Copy every line of the data below exactly as given, except for the pictures.

######

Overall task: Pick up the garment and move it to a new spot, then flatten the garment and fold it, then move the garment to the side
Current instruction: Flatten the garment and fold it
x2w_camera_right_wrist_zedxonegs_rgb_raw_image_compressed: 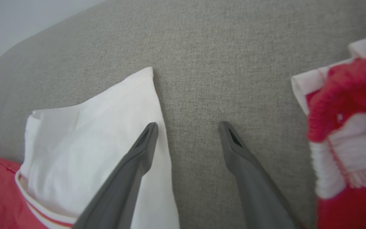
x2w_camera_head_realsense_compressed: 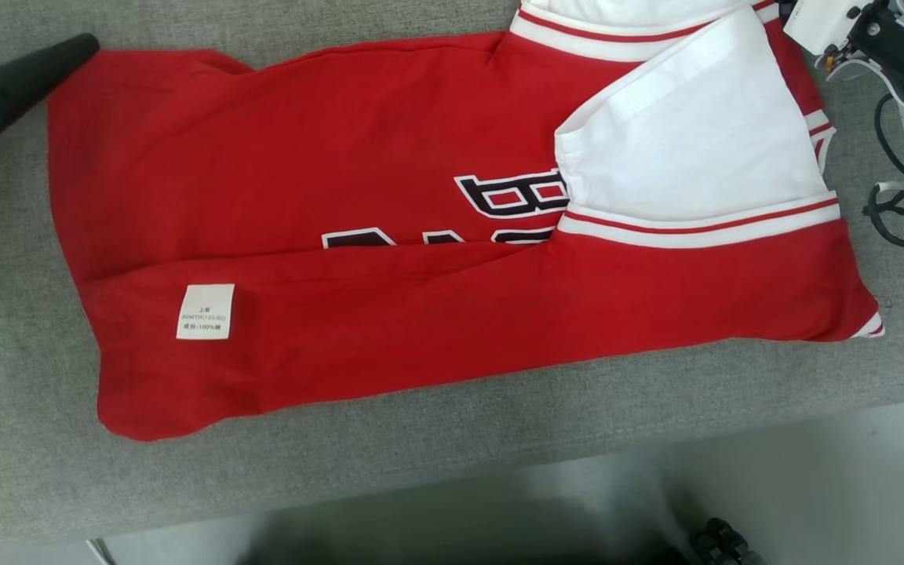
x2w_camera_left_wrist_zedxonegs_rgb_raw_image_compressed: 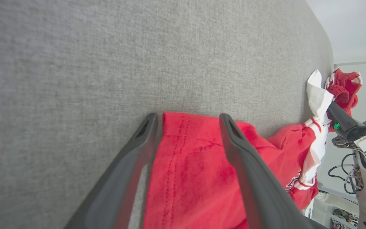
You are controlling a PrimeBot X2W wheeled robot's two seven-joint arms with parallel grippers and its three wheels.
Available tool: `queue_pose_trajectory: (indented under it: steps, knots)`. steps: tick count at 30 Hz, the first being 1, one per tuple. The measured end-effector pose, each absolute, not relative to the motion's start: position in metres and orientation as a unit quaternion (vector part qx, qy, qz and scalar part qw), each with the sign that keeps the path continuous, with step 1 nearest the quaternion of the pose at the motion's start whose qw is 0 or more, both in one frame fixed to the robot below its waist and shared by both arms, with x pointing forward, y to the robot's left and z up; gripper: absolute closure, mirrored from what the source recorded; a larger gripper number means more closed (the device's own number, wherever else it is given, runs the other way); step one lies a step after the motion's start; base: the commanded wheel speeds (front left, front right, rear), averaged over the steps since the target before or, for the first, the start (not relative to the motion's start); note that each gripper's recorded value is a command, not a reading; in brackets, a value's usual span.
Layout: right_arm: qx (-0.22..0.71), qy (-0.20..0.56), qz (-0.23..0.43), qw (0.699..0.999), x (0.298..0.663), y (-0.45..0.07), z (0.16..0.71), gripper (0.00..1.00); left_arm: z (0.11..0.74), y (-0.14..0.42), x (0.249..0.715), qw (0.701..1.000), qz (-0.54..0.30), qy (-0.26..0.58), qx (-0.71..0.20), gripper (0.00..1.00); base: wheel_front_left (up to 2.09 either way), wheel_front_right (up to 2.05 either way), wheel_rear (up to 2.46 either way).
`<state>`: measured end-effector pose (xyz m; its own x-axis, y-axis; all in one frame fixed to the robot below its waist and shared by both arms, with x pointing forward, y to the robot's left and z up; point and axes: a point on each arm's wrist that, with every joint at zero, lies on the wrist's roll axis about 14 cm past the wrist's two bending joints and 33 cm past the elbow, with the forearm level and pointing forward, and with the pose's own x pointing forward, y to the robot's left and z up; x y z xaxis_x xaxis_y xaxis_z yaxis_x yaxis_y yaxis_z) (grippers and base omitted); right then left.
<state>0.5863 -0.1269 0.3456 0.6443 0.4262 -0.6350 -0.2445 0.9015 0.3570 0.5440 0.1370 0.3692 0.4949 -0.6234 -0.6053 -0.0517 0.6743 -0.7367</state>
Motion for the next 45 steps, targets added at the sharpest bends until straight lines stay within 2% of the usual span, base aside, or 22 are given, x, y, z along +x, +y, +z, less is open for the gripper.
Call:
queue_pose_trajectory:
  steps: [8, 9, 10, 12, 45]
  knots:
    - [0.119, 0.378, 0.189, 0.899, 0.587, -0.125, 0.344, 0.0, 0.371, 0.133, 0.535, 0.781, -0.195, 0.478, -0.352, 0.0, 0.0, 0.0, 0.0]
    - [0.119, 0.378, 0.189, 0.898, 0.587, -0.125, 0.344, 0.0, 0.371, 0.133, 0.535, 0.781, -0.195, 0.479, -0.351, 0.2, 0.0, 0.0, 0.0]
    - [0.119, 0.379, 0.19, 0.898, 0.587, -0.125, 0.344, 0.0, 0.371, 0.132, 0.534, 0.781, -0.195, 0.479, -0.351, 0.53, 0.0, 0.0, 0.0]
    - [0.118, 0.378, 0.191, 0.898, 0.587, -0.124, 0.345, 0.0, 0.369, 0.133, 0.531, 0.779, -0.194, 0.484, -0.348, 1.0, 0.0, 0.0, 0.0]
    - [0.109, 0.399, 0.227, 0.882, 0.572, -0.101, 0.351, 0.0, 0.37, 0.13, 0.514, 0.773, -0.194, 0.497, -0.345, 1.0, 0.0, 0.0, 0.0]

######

Written solution:
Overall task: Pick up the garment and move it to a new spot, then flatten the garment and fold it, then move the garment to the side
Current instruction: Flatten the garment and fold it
x2w_camera_right_wrist_zedxonegs_rgb_raw_image_compressed: 
x2w_camera_head_realsense_compressed: 
x2w_camera_left_wrist_zedxonegs_rgb_raw_image_compressed: 
You are controlling a PrimeBot X2W wheeled robot's two seven-joint arms with parallel grippers and its three wheels.
Available tool: `queue_pose_trajectory: (indented under it: steps, knots)`. steps: tick count at 30 Hz, the first being 1, one per tuple. The measured end-effector pose, each absolute, not relative to the motion's start: position in metres and orientation as a unit quaternion (vector part qx, qy, qz and scalar part qw), each with the sign that keeps the path continuous, with step 1 nearest the quaternion of the pose at the motion's start whose qw is 0 or more, both in one frame fixed to the robot below its waist and shared by both arms, with x pointing forward, y to the robot's left and z up; gripper: absolute closure, mirrored from what the source recorded; a larger gripper number means more closed (the device's own number, wherever else it is given, runs the other way); step one lies a step after the motion's start; base: the commanded wheel speeds (front left, front right, rear), averaged over the steps since the target before or, for the first, the start (not relative to the motion's start); note that each gripper's recorded value is a command, not a reading; in brackets, a value's usual span.
Layout: right_arm: qx (-0.22..0.71), qy (-0.20..0.56), qz (-0.23..0.43), qw (0.699..0.999), x (0.298..0.663), y (-0.45..0.07), z (0.16..0.71), gripper (0.00..1.00); left_arm: z (0.11..0.74), y (-0.14..0.42), x (0.249..0.715), qw (0.701..1.000), qz (-0.54..0.30), qy (-0.26..0.58), qx (-0.71..0.20), gripper (0.00..1.00); base: wheel_front_left (up to 2.09 either way), wheel_front_right (up to 2.05 either way), wheel_rear (up to 2.46 either way).
`<state>`: measured end-effector pose (xyz m; its own x-axis, y-axis; all in one frame fixed to the robot below its waist and shared by both arms, with x pointing forward, y to the robot's left and z up; point and axes: a point on each arm's wrist that, with every joint at zero, lies on the wrist's roll axis about 14 cm past the wrist's two bending joints and 33 cm past the elbow, with the forearm level and pointing forward, and with the pose's own x pointing forward, y to the robot's left and z up; x y z xaxis_x xaxis_y xaxis_z yaxis_x yaxis_y yaxis_z) (grippers and base omitted); right then left.
<state>0.5863 -0.1269 0.3456 0.6443 0.4262 -0.6350 -0.2445 0.9015 0.3570 0.5440 0.1370 0.3692 0.4949 -0.6234 -0.6053 -0.0517 0.6743 -0.7367</state>
Motion for the next 45 steps, targets added at the sharpest bends until straight lines stay within 2% of the usual span, base aside, or 22 are given, x, y, z along +x, +y, +z, less is open for the gripper.
Call:
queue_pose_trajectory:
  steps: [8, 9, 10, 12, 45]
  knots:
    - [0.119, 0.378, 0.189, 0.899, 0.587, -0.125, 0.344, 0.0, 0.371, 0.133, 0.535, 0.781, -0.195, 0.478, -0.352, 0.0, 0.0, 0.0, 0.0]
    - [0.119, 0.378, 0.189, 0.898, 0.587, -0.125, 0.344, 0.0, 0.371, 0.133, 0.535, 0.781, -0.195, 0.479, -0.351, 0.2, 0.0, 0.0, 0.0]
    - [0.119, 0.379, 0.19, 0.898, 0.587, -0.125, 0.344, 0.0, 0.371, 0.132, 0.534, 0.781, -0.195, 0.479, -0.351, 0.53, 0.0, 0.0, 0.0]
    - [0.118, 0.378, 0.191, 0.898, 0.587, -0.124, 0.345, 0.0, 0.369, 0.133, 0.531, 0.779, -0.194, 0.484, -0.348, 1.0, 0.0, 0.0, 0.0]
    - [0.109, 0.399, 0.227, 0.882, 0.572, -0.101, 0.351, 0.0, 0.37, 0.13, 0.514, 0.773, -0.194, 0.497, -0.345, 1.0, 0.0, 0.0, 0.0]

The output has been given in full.